Instructions to follow :: Copy the data verbatim and leave out every picture.
Top of Supplied material
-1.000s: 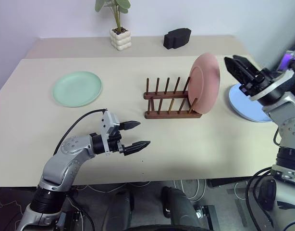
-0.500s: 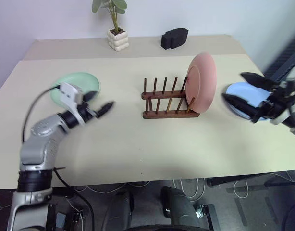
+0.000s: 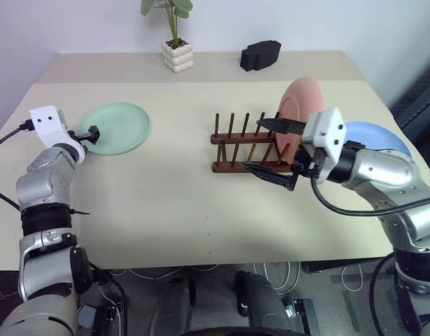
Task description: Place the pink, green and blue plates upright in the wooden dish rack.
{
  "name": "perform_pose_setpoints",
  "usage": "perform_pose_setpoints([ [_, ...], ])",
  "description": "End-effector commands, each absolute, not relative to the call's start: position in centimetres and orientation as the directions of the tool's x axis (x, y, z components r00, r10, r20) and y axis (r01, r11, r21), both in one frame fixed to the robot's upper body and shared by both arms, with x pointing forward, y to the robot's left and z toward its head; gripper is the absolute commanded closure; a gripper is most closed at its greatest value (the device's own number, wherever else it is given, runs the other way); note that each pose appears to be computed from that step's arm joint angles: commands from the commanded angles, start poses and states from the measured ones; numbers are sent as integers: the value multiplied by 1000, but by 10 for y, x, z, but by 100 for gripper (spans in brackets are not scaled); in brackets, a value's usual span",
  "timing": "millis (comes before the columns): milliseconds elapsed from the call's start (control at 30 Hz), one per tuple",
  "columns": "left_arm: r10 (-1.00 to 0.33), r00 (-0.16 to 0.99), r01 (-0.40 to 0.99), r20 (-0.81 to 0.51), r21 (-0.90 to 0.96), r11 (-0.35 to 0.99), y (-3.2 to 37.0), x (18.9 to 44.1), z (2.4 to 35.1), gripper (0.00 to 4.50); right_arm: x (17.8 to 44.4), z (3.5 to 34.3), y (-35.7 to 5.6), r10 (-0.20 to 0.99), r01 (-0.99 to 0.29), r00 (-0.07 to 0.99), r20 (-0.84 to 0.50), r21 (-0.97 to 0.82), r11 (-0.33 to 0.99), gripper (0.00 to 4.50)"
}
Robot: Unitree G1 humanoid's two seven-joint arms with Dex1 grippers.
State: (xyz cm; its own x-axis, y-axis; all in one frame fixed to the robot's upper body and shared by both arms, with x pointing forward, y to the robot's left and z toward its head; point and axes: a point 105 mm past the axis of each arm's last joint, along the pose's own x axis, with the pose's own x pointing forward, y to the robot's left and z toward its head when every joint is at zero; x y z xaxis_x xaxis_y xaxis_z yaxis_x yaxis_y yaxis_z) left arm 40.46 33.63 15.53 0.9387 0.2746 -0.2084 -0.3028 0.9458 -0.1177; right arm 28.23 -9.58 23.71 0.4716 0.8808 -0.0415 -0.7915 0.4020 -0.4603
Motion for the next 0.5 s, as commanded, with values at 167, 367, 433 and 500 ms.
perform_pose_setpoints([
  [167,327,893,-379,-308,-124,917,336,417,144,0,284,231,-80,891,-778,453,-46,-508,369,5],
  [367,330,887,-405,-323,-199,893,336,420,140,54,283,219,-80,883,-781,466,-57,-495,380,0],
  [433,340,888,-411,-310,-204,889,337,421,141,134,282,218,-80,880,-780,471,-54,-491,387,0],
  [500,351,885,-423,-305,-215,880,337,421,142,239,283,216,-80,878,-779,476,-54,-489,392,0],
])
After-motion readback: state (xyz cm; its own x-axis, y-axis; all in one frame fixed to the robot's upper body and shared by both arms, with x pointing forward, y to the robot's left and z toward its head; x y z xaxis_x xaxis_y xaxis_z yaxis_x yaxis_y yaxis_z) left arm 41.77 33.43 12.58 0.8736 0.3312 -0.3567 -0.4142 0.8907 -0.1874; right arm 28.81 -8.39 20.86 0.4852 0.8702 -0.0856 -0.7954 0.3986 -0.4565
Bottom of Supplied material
Written solution ::
-1.000s: 
-0.500s: 
+0.000s: 
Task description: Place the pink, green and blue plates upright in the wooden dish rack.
{
  "name": "perform_pose_setpoints",
  "usage": "perform_pose_setpoints([ [_, ...], ])",
  "description": "End-effector commands, each absolute, not relative to the call's start: position in centimetres and orientation as the directions of the tool's x axis (x, y, z components r00, r10, r20) and y axis (r01, r11, r21), both in one frame fixed to the robot's upper body and shared by both arms, with x pointing forward, y to the robot's left and z toward its head; gripper is the absolute commanded closure; a gripper is most closed at its greatest value (the device's own number, wherever else it is given, runs the other way); note that each pose appears to be computed from that step's arm joint angles: commands from the commanded angles, start poses and states from the measured ones; numbers are sent as integers: the value multiplied by 1000, but by 10 for y, x, z, but by 100 for gripper (spans in brackets are not scaled); in brackets, a value's usual span",
  "timing": "millis (comes before the columns): milliseconds elapsed from the call's start (control at 30 Hz), one per tuple",
  "columns": "left_arm: r10 (-1.00 to 0.33), r00 (-0.16 to 0.99), r01 (-0.40 to 0.99), r20 (-0.81 to 0.51), r21 (-0.90 to 0.96), r11 (-0.35 to 0.99), y (-3.2 to 37.0), x (18.9 to 44.1), z (2.4 to 35.1), gripper (0.00 to 4.50); right_arm: x (17.8 to 44.4), z (3.5 to 34.3), y (-35.7 to 5.6), r10 (-0.20 to 0.99), r01 (-0.99 to 0.29), r00 (-0.07 to 0.99), r20 (-0.84 to 0.50), r21 (-0.97 to 0.82), r11 (-0.33 to 0.99), gripper (0.00 to 4.50)"
}
Robot: Unitree G1 humanoid's two seven-joint arms with Dex1 grippers.
State: (xyz cm; its own x-axis, y-axis; all in one frame fixed to the robot's upper body and shared by both arms, with x pointing forward, y to the robot's left and z toward its head; point and axes: a point 105 mm past the axis of each arm's last joint, along the pose's own x axis, with the pose's own x pointing forward, y to the robot's left and z toward its head when every joint is at zero; x y z xaxis_x xaxis_y xaxis_z yaxis_x yaxis_y yaxis_z) left arm 40.46 33.63 15.53 0.9387 0.2746 -0.2084 -0.3028 0.9458 -0.1177; right arm 28.23 -9.58 23.71 0.4716 0.8808 -0.0415 -0.7915 0.4020 -0.4603
Motion for the next 0.5 s, as commanded, with values at 167, 367, 433 and 500 ms.
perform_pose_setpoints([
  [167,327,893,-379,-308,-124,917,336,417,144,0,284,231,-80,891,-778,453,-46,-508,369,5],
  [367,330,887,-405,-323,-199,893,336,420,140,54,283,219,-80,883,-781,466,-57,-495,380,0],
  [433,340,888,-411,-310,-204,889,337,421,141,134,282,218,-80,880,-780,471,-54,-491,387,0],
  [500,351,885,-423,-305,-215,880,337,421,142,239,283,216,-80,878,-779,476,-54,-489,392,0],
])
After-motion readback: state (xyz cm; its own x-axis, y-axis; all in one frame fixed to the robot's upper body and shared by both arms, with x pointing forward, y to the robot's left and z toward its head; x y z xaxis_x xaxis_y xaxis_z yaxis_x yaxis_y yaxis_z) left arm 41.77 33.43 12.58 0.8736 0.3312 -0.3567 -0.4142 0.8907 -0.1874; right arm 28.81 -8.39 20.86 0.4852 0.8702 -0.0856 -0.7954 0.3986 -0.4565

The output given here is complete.